Exclusive Load and Store
To avoid the performance issues, SWP has been deprecated in the ARMv6 and later architectures. A new, more flexible, non-blocking method is now the preferred way of managing shared access. Exclusive load (LDREX) reads data from memory, tagging the memory address at the same time. Exclusive store (STREX) stores data to memory, but only if the tag is still valid. Otherwise memory will not be modified. Every memory access to the same address between LDREX and STREX will invalidate the tag. With this mechanism, bus masters won't be locked out from memory access altogether, but only if they access the same location. Since there can be any instruction sequence (preferably a short one) between the LDREX and the STREX, any type of semaphore could be implemented with this instruction pair.

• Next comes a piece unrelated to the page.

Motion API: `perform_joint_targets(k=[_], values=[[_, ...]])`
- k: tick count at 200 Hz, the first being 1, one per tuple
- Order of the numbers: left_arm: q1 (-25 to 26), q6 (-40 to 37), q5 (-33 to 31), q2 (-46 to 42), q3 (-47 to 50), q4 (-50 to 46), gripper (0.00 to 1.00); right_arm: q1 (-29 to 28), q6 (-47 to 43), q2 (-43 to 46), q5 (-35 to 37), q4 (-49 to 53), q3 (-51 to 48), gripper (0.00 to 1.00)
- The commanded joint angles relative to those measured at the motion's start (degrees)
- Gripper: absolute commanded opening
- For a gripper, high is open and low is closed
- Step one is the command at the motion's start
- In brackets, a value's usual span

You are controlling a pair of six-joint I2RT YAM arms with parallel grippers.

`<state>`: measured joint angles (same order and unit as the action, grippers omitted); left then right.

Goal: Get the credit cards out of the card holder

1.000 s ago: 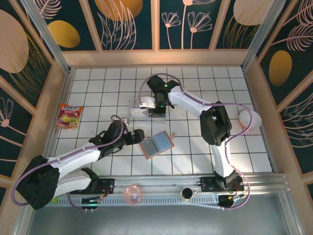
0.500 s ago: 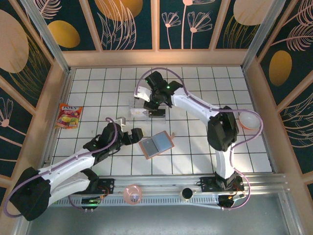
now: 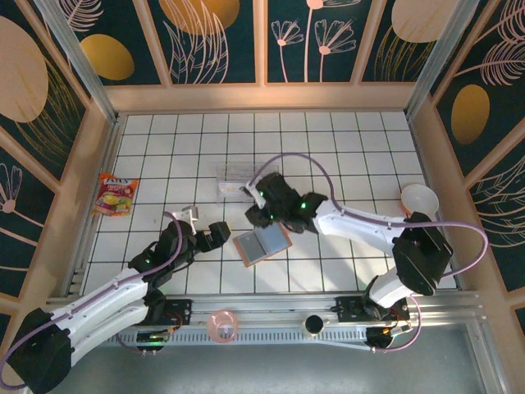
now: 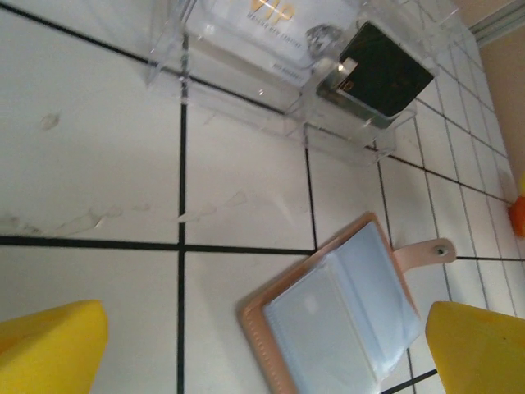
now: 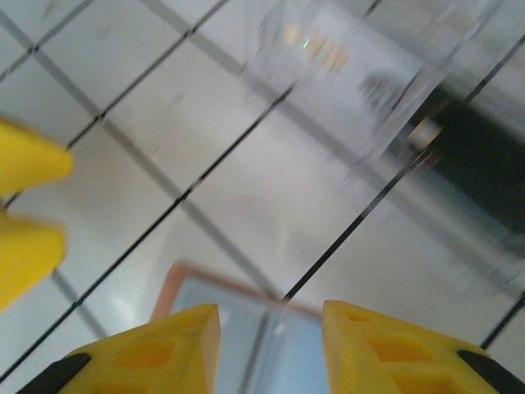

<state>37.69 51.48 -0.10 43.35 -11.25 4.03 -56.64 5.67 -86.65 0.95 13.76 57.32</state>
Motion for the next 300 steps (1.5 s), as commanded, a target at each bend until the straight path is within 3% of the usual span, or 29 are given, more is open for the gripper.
perform_joint_targets(k=[1, 48, 151, 168, 212, 239, 300], values=[[-0.3, 1.2, 0.3, -0.8, 1.1, 1.0, 0.98, -4.6, 10.1, 0.9, 0.3, -2.0, -4.0, 0.38], [-0.3, 0.4, 0.6, -1.3, 1.9, 1.0, 0.95, -10.3, 13.0, -6.5, 2.4, -3.0, -4.4, 0.38], [-0.3, -0.3, 1.9, 0.0, 1.9, 1.5, 0.90, -13.6, 15.5, -13.7, 5.3, 1.1, -2.3, 0.39], [-0.3, -0.3, 2.2, 0.2, 1.9, 1.6, 0.89, -13.7, 16.8, -15.0, 5.9, 2.2, -1.9, 0.34], [-0.3, -1.2, 3.7, 1.0, 1.6, 2.1, 0.85, -13.7, 19.0, -13.9, 3.5, -0.3, -1.8, 0.01], [-0.3, -2.2, 5.6, 2.0, 1.3, 2.9, 0.78, -13.2, 21.4, -12.5, 2.3, -2.7, -1.8, 0.00], [-0.3, -2.7, 10.3, 6.3, 0.6, 7.9, 0.48, -8.5, 33.7, -3.1, -2.2, -14.4, -9.6, 0.00]])
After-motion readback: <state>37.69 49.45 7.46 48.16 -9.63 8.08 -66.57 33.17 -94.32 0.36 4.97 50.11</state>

An example is shown below:
LOCKED EQU 0 ; define value indicating LDR r12, <addr> ; preload semaphore address LDR r1, =LOCKED ; preload "locked" value spin_lock LDREX r0, [r12] ; load semaphore value CMP r0, #LOCKED ; if semaphore was locked already STREXNE r0, r1, [r12] ; try to claim CMPNE r0, #1 ; and check success BEQ spin_lock ; retry if claiming semaphore failed.
Note: The description above explains the situation for a special case. For all the details and possible scenarios, please consult the ARM Architecture Reference Manual (cf. sec. "Synchronization and semaphores").
ARM Cortex-M3 bit-banding
ARM's microcontroller core offers yet another way to implement semaphores. Write access to variables in the bit-band alias region causes an atomic read–modify–write access to a memory location in the bit-band region at system bus level.
How does that translate into semaphores? A variable in the bit-band region could serve as container for semaphores. Every client "owns" a bit in that container. Whenever a client needs to claim the semaphore, it sets its own bit by writing a 1 to the corresponding location in the bit-band alias region. It would then read the container (bit-band region) and check that no other bits are set, meaning the client has sucessfully claimed the semaphore. In case that other bits are set, the client would have to clear its own bit again, and retry (perhaps after waiting).
Since SWP and its variants are not available as Thumb instructions, these instructions are not available on the Thumb-only Cortex-M3.